The decision was never guaranteed to make it past the Supreme Court, which reversed a different district court’s previous order to deport Lara Alqasem for allegedly boycotting Israel activities.
Filed by Michael Sfard on behalf of Shakir, the lawsuit sought to block his deportation. HRW contends that the government went beyond the law by ordering the deportation of someone already in the country with a valid status.
The ministry’s implementation criteria allow authorities to target people whose support for boycotts is “continuous” and “active.”
However, HRW contended in its suit that the ministry has acknowledged having “no information” about calls for boycotts by HRW, or Shakir while serving as its representative. In its decision to deport Shakir, HRW said that the Interior Ministry cited only statements made by Shakir before he joined HRW.
Sfard said that Shakir and HRW currently warn businesses about investments in the West Bank that might violate international law, but do not call for a blanket boycott of Israel.
In June 2018, the Israeli government and NGO Monitor provided more recent examples of statements and activities that they said showed that Shakir continued to support BDS.
This included what it said was an attempt by Shakir to attend a 2017 FIFA meeting in Bahrain as part of a HRW effort to sanction Israel’s soccer program.
Sfard responded by asking what would be the future of Israeli democracy when the government started following human rights critics to that extent, including on social media.
HRW had previously indicated that though it does not have a copy of the Foreign Ministry’s full opinion, it has information indicating that the ministry recommended permitting Shakir to stay in the country.
Despite that recommendation, the Strategic Affairs and Interior Ministry are dictating policy on the issue and are still seeking Shakir’s deportation.
A government lawyer told the court that approving Shakir’s entry was an error that the state had a right to correct, and that initial approval did not block ministers from later canceling that approval.

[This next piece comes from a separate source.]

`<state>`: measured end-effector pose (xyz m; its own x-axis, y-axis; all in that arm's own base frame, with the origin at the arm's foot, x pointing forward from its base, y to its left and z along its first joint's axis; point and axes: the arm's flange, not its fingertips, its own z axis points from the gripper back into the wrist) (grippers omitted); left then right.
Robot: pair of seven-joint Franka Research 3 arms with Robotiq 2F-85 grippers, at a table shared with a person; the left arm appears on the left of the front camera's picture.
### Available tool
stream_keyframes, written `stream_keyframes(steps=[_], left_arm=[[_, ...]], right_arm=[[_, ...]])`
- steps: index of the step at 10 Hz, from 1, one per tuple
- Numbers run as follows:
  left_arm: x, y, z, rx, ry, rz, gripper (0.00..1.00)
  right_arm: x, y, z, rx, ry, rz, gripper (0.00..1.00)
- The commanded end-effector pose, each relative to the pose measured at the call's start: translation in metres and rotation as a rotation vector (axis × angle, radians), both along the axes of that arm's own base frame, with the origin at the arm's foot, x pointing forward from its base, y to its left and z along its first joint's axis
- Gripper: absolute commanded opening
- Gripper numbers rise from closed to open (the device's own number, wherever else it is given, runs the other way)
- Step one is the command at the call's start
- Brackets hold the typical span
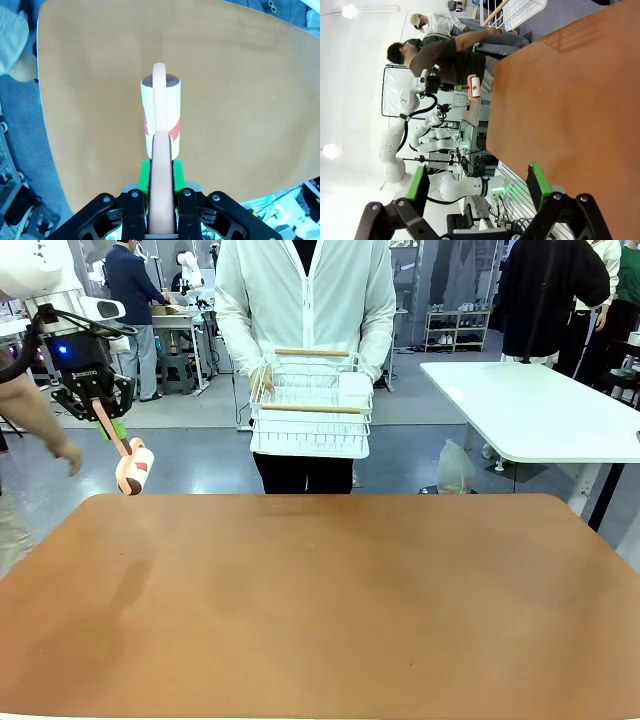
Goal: Clean the table.
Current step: Clean the table with the Lint Roller when the human lifts the Dish drying rack, then place the Lint Roller down when the Dish drying rack is positioned in the middle of the table.
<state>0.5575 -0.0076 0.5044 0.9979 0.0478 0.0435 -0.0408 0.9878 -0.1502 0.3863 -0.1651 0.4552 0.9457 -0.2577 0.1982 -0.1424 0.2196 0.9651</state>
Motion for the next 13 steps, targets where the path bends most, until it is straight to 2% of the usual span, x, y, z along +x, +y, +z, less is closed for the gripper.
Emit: stream_keyframes(steps=[1, 13], left_arm=[[0.0004, 0.0042, 0.0077, 0.007, -0.002, -0.002, 0.21], [0.0004, 0.0042, 0.0077, 0.007, -0.002, -0.002, 0.21]], right_arm=[[0.0002, 0.001, 0.0048, 0.014, -0.006, -0.001, 1.0], [0.0002, 0.001, 0.0048, 0.014, -0.006, -0.001, 1.0]])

The same Jerusalem District Court has issued multiple prior orders. On May 23, 2018, it issued an interim order blocking the deportation until the issue could be argued comprehensively.
Earlier in May 2018, the same court had denied Shakir’s request to block the deportation order.
However, following an earlier appeal by Shakir to the Supreme Court, which ordered the district court to consider legal issues that it had not reviewed including potential arguments about the Foreign Ministry’s position and the full history of the state’s handling of Shakir, the court reversed itself.
The Interior Ministry has previously said that Deri had acted on the recommendation of the Strategic Affairs Ministry, which said it had gathered data that shows Shakir “is an active and consistent supporter of boycotting Israel.”
Shakir, a lawyer and a US citizen, had denied the allegation, contending that neither he nor HRW promote boycotting Israel.
Israel last year initially denied Shakir a work permit, in a move criticized by the United States. Jerusalem later granted him a one-year work visa, a point which Sfard honed in on as if to say that once Israel dropped its formal fight against HRW, it should not pick on Shakir.